| Task details |
Print the first line of the records below and every line after it, up to and including the line with "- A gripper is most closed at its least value". Print nothing else.

[Dataset records]
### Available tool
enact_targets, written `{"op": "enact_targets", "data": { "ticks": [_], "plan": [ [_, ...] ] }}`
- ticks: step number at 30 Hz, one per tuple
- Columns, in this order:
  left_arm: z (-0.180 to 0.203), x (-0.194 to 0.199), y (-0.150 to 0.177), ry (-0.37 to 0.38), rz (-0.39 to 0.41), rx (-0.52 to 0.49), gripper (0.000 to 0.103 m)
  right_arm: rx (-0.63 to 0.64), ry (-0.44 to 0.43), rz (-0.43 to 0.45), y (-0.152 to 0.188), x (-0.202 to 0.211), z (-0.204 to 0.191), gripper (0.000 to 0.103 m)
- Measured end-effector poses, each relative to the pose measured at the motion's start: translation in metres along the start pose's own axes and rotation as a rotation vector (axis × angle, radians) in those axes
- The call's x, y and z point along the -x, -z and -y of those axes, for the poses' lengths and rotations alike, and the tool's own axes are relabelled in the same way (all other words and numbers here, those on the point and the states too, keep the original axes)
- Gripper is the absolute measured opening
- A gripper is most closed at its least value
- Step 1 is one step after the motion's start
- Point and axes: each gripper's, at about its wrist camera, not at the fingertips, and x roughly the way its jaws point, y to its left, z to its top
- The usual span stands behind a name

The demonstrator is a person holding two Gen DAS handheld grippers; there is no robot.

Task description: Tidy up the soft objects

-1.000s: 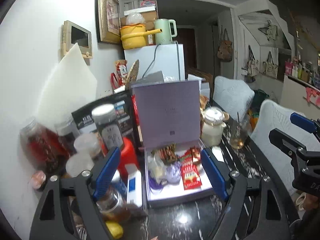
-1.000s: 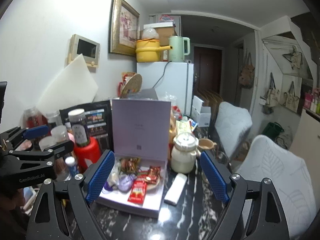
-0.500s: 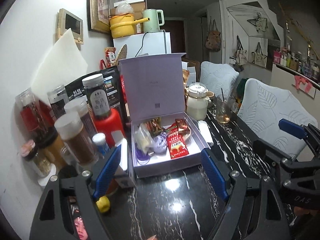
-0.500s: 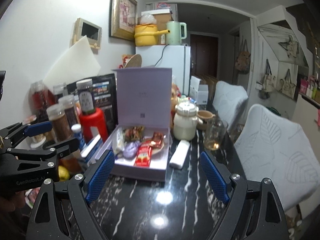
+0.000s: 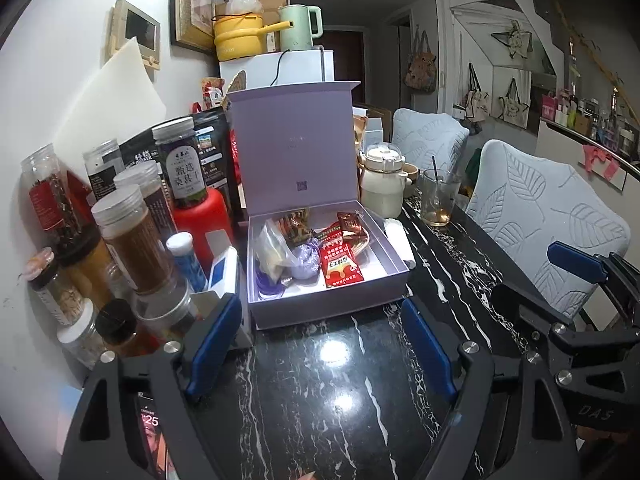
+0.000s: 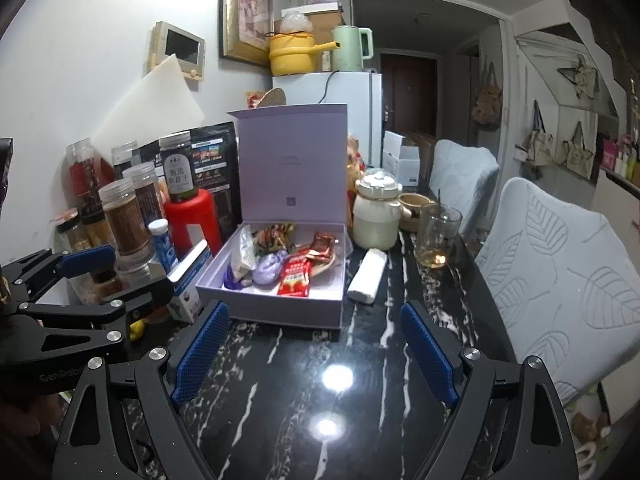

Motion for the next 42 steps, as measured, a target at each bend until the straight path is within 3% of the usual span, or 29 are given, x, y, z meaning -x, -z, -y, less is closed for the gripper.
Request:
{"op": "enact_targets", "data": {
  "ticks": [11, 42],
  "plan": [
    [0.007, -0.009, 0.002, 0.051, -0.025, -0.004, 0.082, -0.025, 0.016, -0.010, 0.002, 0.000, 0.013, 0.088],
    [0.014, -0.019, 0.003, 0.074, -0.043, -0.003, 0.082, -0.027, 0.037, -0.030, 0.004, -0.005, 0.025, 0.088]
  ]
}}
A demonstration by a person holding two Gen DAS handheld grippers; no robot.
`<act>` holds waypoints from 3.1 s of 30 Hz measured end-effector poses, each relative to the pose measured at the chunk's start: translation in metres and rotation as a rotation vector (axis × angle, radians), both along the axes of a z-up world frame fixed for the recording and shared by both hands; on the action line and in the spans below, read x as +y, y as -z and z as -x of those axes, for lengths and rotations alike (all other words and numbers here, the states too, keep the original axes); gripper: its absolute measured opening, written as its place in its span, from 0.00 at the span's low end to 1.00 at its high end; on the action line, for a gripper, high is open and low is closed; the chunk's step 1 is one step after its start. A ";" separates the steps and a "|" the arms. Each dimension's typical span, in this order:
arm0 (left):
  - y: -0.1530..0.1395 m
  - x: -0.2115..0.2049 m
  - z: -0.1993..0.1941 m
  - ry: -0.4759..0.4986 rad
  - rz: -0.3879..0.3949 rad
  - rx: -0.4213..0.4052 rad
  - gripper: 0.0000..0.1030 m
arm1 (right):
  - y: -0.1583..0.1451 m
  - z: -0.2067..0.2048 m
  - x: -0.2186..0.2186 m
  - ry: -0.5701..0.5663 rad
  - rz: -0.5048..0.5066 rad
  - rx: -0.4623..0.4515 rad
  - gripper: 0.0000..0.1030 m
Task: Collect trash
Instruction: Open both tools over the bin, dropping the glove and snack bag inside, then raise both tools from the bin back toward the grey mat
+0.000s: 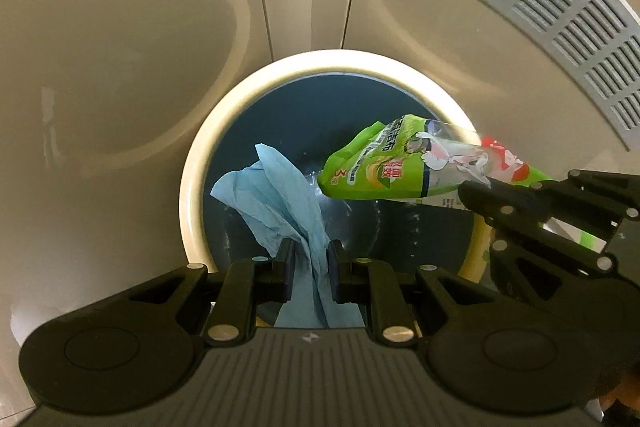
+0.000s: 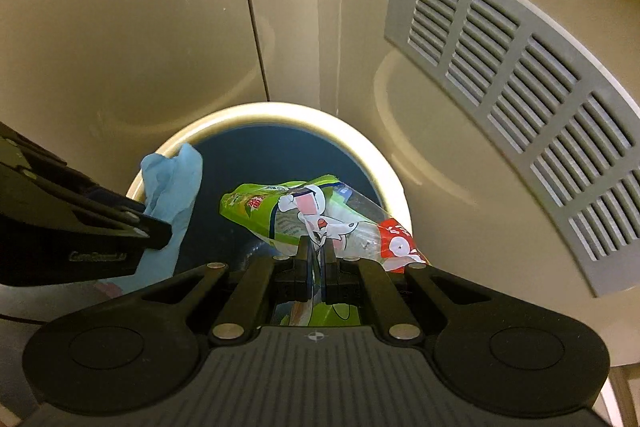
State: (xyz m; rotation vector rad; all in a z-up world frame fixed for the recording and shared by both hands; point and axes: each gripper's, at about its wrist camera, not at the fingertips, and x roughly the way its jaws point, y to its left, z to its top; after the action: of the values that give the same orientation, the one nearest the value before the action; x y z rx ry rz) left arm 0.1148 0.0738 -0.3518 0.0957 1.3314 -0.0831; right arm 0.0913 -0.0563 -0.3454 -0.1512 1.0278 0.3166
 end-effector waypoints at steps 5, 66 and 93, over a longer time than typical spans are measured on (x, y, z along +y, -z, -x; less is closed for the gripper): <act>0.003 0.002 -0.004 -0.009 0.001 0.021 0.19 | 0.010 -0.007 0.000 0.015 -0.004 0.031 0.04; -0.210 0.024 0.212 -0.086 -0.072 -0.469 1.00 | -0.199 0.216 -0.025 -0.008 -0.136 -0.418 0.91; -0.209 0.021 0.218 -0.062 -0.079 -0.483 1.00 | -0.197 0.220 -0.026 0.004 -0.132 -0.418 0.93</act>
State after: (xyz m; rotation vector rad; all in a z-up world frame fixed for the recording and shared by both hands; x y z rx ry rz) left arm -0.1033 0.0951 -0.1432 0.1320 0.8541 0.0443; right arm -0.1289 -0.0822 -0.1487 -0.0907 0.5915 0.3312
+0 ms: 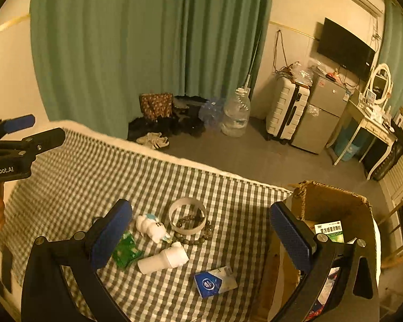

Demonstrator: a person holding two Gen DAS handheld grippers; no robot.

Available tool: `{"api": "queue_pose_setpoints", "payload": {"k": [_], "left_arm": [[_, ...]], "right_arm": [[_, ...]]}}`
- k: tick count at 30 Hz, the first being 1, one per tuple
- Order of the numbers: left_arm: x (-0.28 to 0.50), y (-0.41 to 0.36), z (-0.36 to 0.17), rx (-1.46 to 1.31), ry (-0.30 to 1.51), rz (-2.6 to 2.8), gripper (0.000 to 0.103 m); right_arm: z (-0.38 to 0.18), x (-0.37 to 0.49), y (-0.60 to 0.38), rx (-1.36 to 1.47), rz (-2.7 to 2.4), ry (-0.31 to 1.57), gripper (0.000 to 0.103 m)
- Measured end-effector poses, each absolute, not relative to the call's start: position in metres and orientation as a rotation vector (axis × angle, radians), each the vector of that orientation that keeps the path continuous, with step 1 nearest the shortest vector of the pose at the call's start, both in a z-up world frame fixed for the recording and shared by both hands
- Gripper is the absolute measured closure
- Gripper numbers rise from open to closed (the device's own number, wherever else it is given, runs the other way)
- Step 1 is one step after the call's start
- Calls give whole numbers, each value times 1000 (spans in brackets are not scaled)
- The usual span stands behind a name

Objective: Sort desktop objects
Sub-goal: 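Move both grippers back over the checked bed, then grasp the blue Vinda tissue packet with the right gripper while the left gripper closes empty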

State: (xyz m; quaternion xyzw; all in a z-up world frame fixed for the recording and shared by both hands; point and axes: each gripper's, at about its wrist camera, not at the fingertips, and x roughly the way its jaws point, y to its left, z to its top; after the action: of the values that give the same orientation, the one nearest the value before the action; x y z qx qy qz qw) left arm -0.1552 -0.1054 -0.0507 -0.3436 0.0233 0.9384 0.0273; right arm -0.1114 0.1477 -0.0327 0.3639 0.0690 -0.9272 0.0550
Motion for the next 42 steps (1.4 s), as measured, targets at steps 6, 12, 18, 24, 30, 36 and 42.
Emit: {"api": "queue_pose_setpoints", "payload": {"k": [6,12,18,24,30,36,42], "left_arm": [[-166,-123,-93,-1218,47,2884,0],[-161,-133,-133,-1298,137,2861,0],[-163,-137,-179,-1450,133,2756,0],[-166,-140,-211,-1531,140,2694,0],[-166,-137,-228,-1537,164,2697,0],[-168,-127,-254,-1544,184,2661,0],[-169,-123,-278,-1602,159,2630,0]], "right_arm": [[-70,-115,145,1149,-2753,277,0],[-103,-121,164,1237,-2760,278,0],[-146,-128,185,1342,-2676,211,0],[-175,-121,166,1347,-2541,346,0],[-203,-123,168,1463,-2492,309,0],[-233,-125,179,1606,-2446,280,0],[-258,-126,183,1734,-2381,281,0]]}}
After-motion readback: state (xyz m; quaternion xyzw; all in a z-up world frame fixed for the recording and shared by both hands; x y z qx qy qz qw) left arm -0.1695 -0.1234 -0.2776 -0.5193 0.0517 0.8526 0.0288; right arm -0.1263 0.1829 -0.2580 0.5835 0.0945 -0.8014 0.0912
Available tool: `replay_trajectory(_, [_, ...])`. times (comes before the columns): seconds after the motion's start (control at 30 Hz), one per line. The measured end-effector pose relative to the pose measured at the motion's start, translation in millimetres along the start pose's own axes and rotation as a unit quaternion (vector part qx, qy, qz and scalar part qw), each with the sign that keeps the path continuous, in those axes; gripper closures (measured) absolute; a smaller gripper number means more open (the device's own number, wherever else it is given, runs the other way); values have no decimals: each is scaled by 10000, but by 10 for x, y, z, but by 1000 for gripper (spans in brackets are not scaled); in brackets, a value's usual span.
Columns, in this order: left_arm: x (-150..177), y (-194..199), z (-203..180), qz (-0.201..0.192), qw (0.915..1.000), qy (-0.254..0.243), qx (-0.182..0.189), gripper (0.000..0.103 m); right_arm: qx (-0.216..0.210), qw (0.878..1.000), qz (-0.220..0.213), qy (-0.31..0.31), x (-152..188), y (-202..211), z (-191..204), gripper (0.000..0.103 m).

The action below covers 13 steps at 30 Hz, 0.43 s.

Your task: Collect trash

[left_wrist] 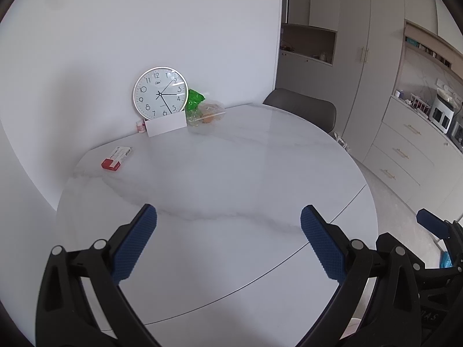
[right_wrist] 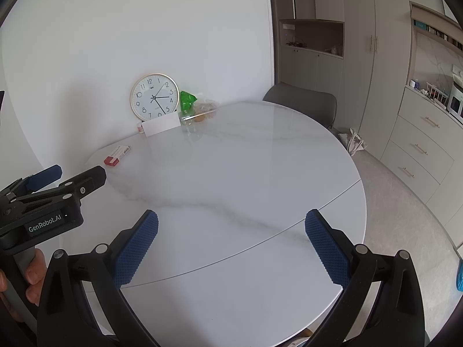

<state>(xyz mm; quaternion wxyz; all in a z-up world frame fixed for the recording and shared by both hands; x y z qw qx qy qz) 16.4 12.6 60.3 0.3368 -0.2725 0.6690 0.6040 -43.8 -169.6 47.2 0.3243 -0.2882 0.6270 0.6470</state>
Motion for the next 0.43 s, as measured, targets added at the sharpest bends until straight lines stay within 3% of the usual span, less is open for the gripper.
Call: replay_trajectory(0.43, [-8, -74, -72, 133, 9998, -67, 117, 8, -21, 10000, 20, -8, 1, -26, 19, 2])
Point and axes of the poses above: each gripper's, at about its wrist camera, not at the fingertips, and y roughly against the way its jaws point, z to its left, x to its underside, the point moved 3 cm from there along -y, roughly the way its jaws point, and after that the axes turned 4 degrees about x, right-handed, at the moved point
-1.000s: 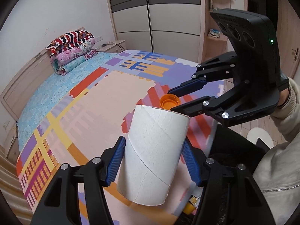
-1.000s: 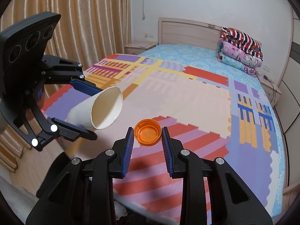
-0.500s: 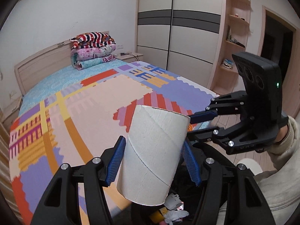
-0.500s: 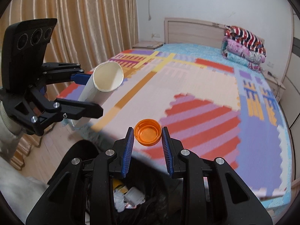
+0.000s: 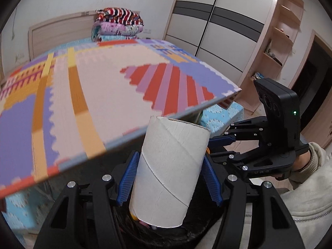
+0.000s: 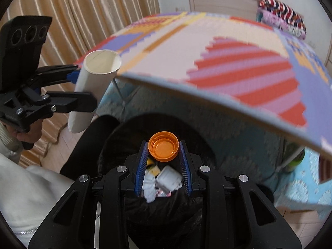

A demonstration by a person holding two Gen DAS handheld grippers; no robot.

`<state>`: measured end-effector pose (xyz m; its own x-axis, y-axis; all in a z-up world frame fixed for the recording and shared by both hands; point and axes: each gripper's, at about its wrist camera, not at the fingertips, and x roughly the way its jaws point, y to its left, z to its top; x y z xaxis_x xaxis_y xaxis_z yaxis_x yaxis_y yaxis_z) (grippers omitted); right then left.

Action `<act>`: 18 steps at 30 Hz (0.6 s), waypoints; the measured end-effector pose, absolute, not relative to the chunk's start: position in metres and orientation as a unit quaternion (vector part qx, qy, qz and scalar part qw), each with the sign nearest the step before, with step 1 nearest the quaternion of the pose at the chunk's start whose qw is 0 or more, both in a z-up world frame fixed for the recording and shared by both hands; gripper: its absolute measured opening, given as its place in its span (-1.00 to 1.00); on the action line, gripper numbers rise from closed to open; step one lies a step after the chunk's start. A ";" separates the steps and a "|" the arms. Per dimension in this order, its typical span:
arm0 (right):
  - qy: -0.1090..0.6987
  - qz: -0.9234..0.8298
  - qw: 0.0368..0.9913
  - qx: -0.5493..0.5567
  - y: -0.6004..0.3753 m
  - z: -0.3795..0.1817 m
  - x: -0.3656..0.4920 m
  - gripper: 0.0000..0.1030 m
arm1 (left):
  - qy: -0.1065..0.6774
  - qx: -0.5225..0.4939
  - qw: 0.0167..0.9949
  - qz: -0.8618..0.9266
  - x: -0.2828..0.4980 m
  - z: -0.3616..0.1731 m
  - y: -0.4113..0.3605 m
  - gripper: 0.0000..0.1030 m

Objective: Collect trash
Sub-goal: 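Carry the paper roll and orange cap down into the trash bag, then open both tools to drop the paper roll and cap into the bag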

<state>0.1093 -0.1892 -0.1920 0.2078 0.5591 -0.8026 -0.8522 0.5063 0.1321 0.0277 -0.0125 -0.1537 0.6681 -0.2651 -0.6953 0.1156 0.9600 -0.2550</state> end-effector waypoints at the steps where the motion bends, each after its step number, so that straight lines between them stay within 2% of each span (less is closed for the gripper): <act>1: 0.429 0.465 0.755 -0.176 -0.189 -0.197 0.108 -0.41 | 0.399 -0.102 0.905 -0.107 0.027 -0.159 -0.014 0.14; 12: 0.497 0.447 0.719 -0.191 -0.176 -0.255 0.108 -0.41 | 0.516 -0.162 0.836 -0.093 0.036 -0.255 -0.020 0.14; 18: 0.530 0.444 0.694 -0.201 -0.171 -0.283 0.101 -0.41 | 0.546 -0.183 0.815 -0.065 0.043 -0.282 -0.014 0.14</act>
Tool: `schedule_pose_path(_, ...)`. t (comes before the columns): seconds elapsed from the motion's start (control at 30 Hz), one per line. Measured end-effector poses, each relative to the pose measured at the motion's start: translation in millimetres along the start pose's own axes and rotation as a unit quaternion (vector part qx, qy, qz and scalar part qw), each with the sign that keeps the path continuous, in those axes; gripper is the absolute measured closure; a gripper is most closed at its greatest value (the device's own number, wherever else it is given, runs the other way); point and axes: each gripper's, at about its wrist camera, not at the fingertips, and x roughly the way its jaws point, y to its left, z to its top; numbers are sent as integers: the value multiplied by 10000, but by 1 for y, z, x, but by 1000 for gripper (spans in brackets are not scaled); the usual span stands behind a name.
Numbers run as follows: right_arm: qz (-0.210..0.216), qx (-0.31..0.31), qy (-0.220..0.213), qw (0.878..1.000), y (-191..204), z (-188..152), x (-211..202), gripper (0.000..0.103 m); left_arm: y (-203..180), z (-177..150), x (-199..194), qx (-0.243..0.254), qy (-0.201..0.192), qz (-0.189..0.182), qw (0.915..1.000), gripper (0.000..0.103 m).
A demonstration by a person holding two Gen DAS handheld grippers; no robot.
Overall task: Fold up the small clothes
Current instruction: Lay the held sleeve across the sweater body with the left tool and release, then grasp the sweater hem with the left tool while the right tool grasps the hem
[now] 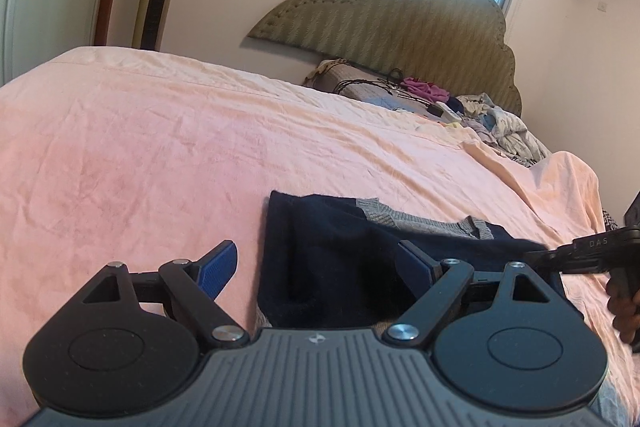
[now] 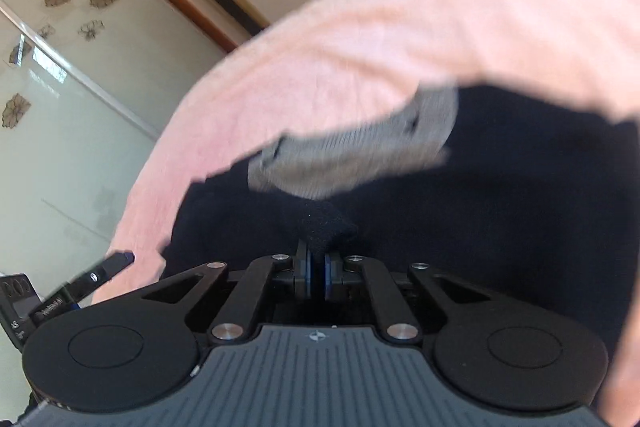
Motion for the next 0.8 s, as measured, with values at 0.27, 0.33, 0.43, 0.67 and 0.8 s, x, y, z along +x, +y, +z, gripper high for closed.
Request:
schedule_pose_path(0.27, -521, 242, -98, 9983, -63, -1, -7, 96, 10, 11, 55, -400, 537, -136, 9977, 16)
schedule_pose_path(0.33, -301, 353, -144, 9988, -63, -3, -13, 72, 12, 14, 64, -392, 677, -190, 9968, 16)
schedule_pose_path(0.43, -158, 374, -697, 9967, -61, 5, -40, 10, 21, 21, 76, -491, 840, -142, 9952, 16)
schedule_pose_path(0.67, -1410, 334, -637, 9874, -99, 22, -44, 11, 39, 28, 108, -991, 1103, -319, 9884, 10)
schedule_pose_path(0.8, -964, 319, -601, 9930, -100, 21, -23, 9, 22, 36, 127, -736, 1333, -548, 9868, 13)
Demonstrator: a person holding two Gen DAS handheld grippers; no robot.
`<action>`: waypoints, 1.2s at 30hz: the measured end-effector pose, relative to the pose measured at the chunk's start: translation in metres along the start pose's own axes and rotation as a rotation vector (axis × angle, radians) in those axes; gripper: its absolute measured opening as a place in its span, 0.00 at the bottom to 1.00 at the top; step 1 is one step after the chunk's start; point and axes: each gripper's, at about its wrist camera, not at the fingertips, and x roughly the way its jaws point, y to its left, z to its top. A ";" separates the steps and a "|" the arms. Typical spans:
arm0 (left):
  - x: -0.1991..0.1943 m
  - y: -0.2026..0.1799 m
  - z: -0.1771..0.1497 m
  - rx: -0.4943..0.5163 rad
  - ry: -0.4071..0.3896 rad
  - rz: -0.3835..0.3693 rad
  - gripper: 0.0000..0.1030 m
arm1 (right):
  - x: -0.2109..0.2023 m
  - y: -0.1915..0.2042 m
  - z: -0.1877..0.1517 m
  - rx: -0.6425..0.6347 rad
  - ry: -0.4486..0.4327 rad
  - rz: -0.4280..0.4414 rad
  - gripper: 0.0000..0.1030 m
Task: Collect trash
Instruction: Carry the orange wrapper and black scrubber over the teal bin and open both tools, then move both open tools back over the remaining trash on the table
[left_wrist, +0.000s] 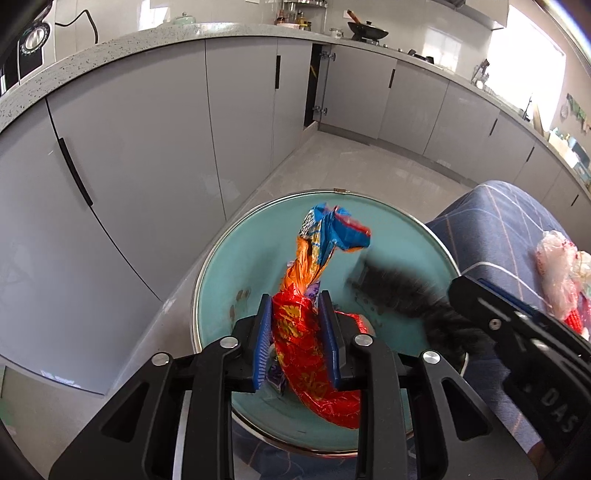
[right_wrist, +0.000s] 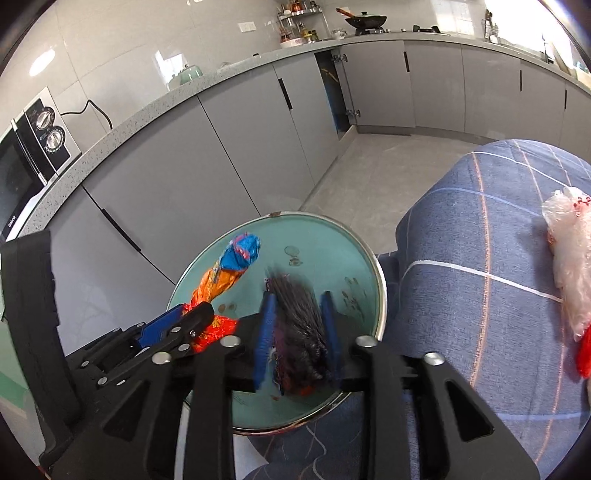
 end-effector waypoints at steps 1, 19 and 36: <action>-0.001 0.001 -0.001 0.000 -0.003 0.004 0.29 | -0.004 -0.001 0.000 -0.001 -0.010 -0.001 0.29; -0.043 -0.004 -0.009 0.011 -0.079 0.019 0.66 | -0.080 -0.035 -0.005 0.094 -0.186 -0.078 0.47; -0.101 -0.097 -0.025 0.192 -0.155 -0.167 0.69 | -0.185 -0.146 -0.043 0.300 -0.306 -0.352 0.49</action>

| Exercise answer |
### Available tool
enact_targets, written `{"op": "enact_targets", "data": { "ticks": [_], "plan": [ [_, ...] ] }}`
- ticks: step number at 30 Hz, one per tuple
- Columns, in this order:
  left_arm: z (-0.180 to 0.203), x (-0.194 to 0.199), y (-0.150 to 0.177), ry (-0.37 to 0.38), rz (-0.39 to 0.41), rx (-0.52 to 0.49), gripper (0.000 to 0.103 m)
  right_arm: rx (-0.63 to 0.64), ry (-0.44 to 0.43), rz (-0.43 to 0.45), y (-0.152 to 0.188), x (-0.202 to 0.211), z (-0.204 to 0.191), gripper (0.000 to 0.103 m)
- Measured end-effector poses, each relative to the pose measured at the motion's start: translation in metres along the start pose's own axes and rotation as a rotation vector (axis × angle, radians) in those axes
- The call's x, y and z point along the -x, -z and -y of those axes, for the poses' lengths and rotations alike, and the tool's own axes are relabelled in the same way (all other words and numbers here, those on the point and the states too, keep the original axes)
- Gripper is the absolute measured opening
- A gripper is most closed at its least value

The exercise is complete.